Before the patents. Before these procedures, no one else in the world could perform them. Before thousands of patients walked out of surgery the same day they walked in…
There was a decision.

To stop accepting old standards. To ask whether the way things had always been done was actually the best way. To build something new, not because it was profitable, but because patients deserved better. And Dr. Ara J. Deukmedjian wants the world to have one less person experiencing back pain.
That decision became a career. That career became his mission.
This is the story of what happened after Ara graduated from medical school and officially became a medical doctor.

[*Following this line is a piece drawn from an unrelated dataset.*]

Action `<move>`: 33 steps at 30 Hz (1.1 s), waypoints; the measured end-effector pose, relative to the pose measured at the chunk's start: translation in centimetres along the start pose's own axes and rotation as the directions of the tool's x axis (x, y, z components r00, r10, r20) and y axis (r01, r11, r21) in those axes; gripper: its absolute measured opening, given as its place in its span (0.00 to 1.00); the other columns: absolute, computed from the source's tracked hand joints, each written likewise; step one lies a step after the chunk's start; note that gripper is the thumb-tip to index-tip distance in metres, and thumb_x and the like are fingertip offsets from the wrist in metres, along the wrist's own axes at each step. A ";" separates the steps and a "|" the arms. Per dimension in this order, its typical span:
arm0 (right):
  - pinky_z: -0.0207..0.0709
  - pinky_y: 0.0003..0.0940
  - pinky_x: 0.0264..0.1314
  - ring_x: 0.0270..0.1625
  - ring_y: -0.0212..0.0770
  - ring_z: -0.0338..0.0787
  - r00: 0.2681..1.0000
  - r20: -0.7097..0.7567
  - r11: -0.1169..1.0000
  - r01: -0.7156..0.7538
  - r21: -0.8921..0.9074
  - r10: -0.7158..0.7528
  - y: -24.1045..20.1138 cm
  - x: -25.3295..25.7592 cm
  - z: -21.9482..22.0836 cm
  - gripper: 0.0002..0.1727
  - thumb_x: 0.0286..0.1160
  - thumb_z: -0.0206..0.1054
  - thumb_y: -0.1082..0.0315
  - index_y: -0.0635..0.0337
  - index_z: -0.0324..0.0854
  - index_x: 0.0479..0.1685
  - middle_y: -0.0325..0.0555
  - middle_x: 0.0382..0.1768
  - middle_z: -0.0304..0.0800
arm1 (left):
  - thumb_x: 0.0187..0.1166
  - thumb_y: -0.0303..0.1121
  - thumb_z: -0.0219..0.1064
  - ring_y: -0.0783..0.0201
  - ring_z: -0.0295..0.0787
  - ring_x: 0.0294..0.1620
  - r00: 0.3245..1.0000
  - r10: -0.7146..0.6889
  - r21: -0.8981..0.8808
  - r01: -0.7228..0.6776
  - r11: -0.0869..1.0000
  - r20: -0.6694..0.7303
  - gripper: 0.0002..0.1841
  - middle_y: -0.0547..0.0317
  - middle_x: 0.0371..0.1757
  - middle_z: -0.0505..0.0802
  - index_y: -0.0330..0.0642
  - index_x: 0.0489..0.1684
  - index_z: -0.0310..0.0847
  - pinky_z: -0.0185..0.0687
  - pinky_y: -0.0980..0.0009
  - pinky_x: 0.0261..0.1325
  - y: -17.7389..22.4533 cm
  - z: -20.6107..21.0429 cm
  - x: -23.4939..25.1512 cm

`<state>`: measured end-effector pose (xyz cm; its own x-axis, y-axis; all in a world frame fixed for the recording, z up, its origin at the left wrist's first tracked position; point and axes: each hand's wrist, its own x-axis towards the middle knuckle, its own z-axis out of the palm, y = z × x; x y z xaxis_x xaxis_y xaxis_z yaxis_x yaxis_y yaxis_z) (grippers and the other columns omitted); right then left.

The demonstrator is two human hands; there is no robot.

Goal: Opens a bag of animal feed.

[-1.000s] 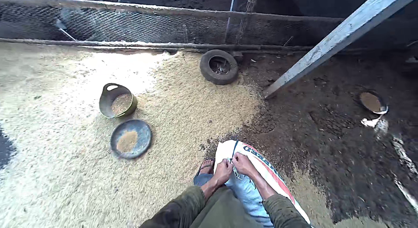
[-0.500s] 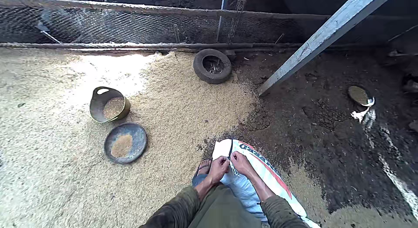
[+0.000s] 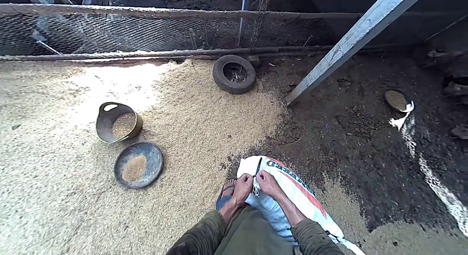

The Beginning: Kennedy Space Center
Before the operating room. Before the patents. There was a launchpad.
During his neurosurgery residency at the University of Florida, Dr. Deukmedjian was selected for something most physicians never experience helping astronauts.

He joined the NASA Spaceflight Medical Team at Kennedy Space Center.
Between 2001 and 2004, he served on the ground medical crew for four Space Shuttle missions: STS-97, STS-105, STS-107, and STS-108. These were not routine assignments. STS-97 delivered the first solar arrays to the International Space Station. STS-107 ended in the tragic loss of Space Shuttle Columbia and her seven-person crew on February 1, 2003. One of the most tragic events in American space history.
Even after the space shuttle Columbia’s mission ended with seven people not coming home. Dr. Deuk continued to help NASA as best as he could. However, he had a stark reminder that some things can’t be fixed; only endured. He displayed compassion and leadership in one of NASA’s darkest moments.
NASA only works with the best and brightest. And also those who can handle the excitement and sadness of what can happen as man goes where he’s ever gone before.
Building From Zero
In 2004, residency complete, Dr. Deukmedjian arrived in Titusville, Florida.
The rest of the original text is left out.